Task item ▸ State the number of lines below in which the word "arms" appears. Nothing else belongs in the answer.

Information supplied below:

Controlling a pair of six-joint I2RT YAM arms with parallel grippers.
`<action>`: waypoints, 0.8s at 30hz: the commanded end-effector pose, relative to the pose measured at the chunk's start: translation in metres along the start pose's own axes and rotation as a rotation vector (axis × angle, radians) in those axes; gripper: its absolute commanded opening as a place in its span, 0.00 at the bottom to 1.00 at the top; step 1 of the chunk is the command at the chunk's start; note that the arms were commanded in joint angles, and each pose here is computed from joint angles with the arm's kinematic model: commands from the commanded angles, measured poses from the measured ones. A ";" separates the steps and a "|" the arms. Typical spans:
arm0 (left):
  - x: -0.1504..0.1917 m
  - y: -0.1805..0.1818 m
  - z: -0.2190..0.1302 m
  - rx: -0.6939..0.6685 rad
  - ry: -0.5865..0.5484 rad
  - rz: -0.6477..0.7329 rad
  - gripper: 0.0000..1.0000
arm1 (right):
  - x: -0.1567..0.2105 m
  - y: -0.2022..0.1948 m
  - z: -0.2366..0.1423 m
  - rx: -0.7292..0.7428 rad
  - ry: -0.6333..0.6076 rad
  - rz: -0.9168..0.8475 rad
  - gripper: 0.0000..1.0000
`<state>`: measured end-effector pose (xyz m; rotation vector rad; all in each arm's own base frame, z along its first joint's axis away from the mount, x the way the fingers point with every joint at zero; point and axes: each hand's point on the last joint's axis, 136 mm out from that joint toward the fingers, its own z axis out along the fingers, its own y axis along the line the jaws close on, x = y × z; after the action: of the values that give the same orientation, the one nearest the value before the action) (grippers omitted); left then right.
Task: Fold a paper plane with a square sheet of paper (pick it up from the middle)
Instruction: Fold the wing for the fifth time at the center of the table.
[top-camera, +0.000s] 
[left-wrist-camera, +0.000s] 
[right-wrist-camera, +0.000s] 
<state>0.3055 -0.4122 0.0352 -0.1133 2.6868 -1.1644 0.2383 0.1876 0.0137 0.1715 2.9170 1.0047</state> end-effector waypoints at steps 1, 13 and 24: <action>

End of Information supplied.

Answer to this exercise ▸ 2